In the Internet era, many sectors of American media have been re-enacting their at first complacent and finally panicked behaviour of 60 years ago. It’s not only journalism that is now struggling to plot a path to survival. But, with all due respect to show business, it’s only journalism that’s essential to a functioning democracy.
Yes, journalists have made tons of mistakes and always will. But without their enterprise, to take a few representative recent examples, we would not have known about the wretched conditions for our veterans at Walter Reed, the government’s warrantless wiretapping, the scams at Enron or steroids in baseball.
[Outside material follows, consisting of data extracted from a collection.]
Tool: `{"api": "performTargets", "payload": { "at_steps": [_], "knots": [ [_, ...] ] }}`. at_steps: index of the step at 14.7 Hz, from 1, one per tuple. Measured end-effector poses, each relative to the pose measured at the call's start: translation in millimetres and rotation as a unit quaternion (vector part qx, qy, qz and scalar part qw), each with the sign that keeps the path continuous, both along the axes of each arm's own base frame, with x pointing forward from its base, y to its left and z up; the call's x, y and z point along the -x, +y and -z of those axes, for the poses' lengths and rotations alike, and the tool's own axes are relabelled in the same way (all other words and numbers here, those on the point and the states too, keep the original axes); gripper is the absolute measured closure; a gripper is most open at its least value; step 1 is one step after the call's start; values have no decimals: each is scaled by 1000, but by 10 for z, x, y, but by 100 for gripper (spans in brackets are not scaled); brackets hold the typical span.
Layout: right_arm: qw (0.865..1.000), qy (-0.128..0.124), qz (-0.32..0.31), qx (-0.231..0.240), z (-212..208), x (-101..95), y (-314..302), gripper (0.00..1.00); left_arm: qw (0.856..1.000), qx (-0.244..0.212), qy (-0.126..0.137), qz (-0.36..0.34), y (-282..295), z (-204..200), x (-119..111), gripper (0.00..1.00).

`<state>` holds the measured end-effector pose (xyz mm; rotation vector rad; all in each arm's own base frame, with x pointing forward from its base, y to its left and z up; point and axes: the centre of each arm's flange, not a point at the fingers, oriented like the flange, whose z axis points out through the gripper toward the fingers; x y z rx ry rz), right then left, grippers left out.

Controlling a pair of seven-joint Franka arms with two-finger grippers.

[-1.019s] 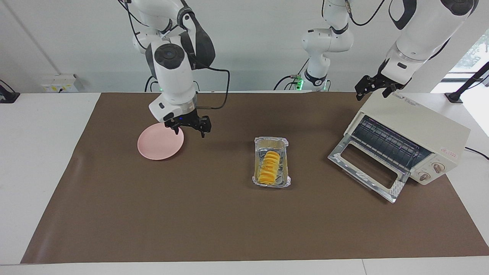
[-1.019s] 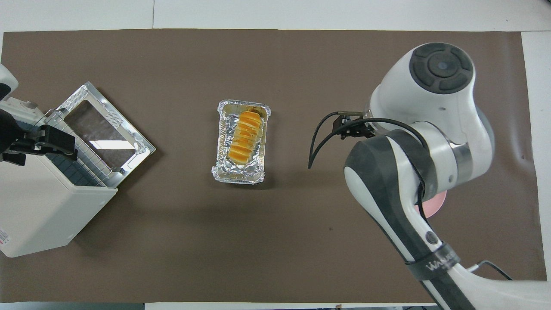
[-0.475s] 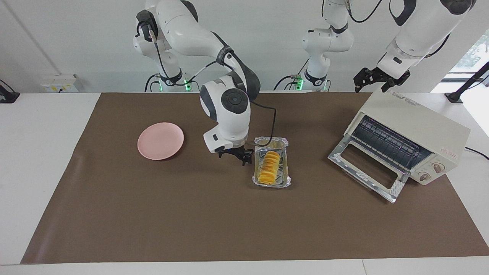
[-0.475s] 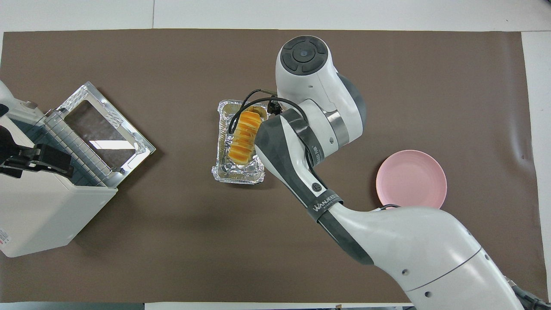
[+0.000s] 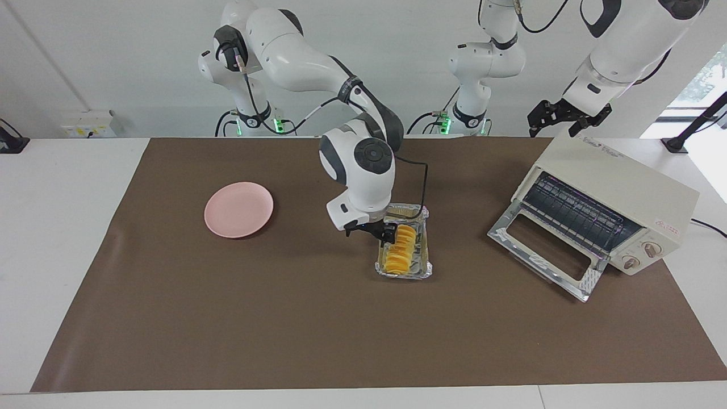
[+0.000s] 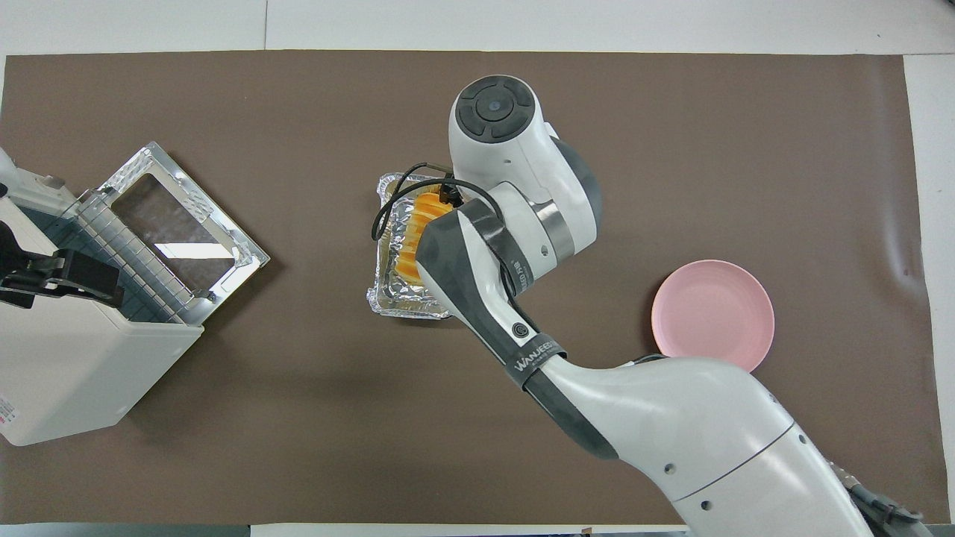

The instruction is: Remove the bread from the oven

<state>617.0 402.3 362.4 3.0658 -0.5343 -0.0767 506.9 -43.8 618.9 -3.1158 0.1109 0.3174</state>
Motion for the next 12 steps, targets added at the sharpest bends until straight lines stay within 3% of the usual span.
{"api": "performTargets", "payload": {
  "at_steps": [7,9,12],
  "knots": [
    [999,2,-48,10,428,247,268,0,1000,0,-1,0,2,-2,-2,0],
    [998,2,-66,15,515,323,330,4,1000,0,-1,0,2,-2,-2,0],
    [996,2,-92,19,515,330,329,31,1000,0,-1,0,2,-2,-2,0]
  ]
}}
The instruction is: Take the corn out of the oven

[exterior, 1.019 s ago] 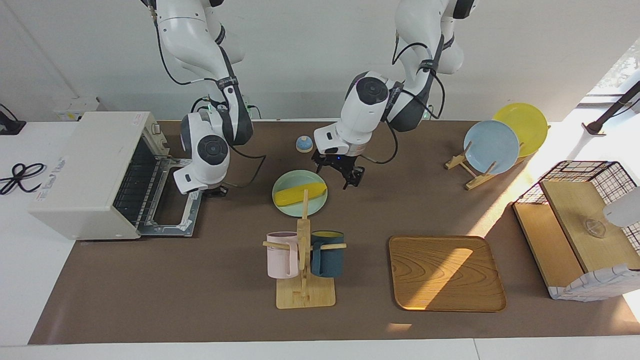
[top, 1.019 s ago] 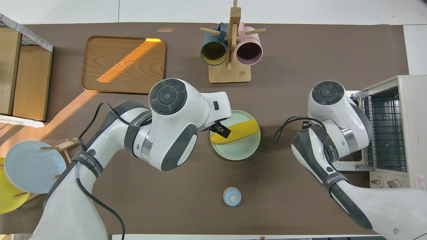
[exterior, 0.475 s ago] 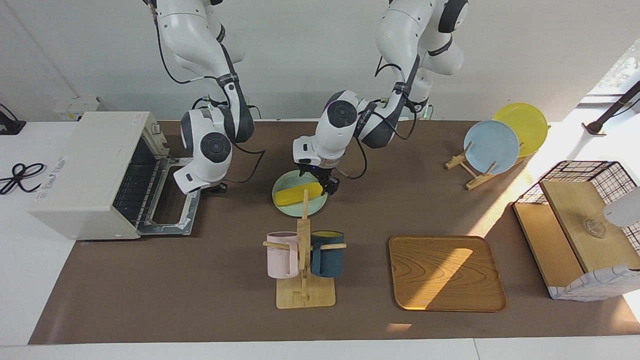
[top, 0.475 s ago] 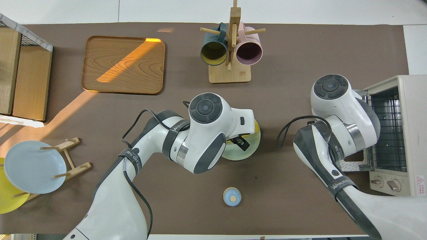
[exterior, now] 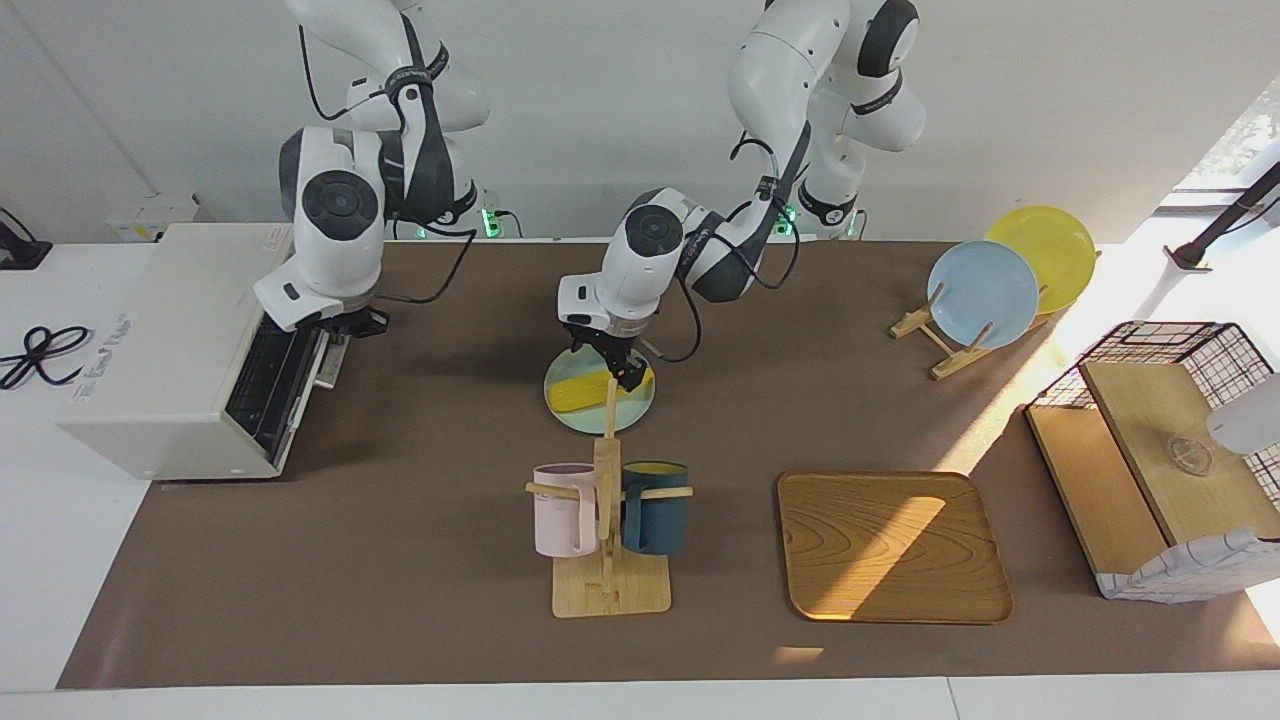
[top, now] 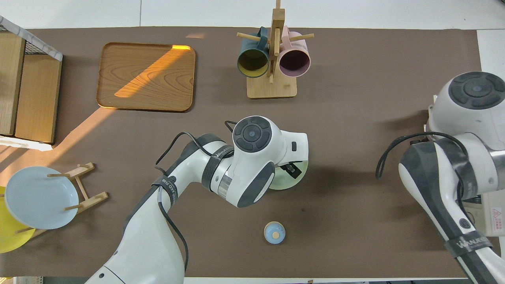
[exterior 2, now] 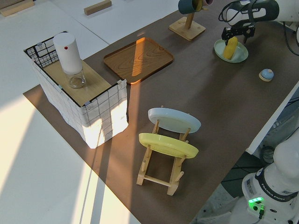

Such news gathering is not to be confused with opinion writing or bloviating—including that practised here. Opinions can be stimulating and, for the audiences at Fox News and MSNBC, cathartic. We can spend hours surfing the posts of bloggers we like or despise, some of them gems, even as we might be moved to write our own blogs about local restaurants or the government documents we obsessively study online.
But opinions, however insightful or provocative and whether expressed online or in print or in prime time, are cheap. Reporting the news can be expensive. Some of it can and is being done by voluntary “citizen journalists” with time on their hands, integrity and a website. But we can’t have serious opinions about America’s role in combating the Taliban in Pakistan unless brave and knowledgeable correspondents tell us in real time what is actually going on there. We can’t know what is happening behind closed doors at corrupt, hard-to-penetrate institutions in Washington or Wall Street unless reporters armed with the appropriate technical expertise and assiduously developed contacts are digging night and day. Those reporters have to eat and pay rent, whether they work for print, a TV network, a Web operation or some new bottom-up news organism we can’t yet imagine.
It’s immaterial whether we find the fruits of their labours on paper, a laptop screen, a BlackBerry or podcast. But someone—and certainly not the government, with all its conflicted interests—must pay for this content and make every effort to police its fairness and accuracy.
What can’t be reinvented is the wheel of commerce. Just because information wants to be free on the Internet doesn’t mean it can always be free. Web advertising will never be profitable enough to support ambitious news gathering. If a public that thinks nothing of spending money on texting or pornography doesn’t foot the bill for such reportage, it won’t happen.
That’s why the debate among journalists about possible forms of payment is inside baseball. So is the acrimonious sniping between old media and new. The real question is for the public, not journalists: Does it want to pony up for news, whatever the media that prevail?
By all means let’s mock the old mainstream media as they preen and party on in a Washington ballroom. Let’s deplore the tabloid journalism that, like the cockroach, will always be with us. But if a comprehensive array of real news is to be part of the picture as well, the time will soon arrive for us to put up or shut up. Whatever shape journalism ultimately takes in America, make no mistake that in the end we will get what we pay for.